[PROBLEM TO SOLVE]
All lines in the entries below that hold "list" make up the answer.

(Records from a collection)
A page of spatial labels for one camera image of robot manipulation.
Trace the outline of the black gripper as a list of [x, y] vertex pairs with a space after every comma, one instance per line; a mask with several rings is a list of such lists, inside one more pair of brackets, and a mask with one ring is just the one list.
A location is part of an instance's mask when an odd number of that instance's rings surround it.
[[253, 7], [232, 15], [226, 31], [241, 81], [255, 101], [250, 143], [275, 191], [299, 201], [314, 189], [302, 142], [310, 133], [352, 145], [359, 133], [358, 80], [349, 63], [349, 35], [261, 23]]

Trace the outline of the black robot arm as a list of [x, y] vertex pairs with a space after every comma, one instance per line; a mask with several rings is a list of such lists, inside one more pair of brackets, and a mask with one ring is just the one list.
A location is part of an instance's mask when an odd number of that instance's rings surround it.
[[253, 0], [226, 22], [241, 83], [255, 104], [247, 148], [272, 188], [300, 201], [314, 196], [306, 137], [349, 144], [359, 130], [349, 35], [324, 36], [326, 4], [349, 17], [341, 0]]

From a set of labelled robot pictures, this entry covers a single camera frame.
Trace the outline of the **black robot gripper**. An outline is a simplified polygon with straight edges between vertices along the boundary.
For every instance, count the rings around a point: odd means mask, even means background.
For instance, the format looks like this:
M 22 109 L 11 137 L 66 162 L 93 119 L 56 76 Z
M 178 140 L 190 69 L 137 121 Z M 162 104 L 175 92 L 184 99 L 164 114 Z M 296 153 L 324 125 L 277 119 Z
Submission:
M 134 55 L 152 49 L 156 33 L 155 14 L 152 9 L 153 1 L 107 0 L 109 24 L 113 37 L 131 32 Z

[RESPONSE AREA]
Trace the outline of the black gripper as a list of [x, y] vertex pairs with a space after every comma, one instance per line; a mask with several rings is a list of such lists, inside one more pair of brackets, and a mask with one ring is just the one list.
Trace the outline of the black robot arm as a list of [x, y] vertex pairs with a space after every comma, one instance per line; a mask with several rings is a list of such lists, inside one more pair of brackets, and a mask with one ring is just the one list.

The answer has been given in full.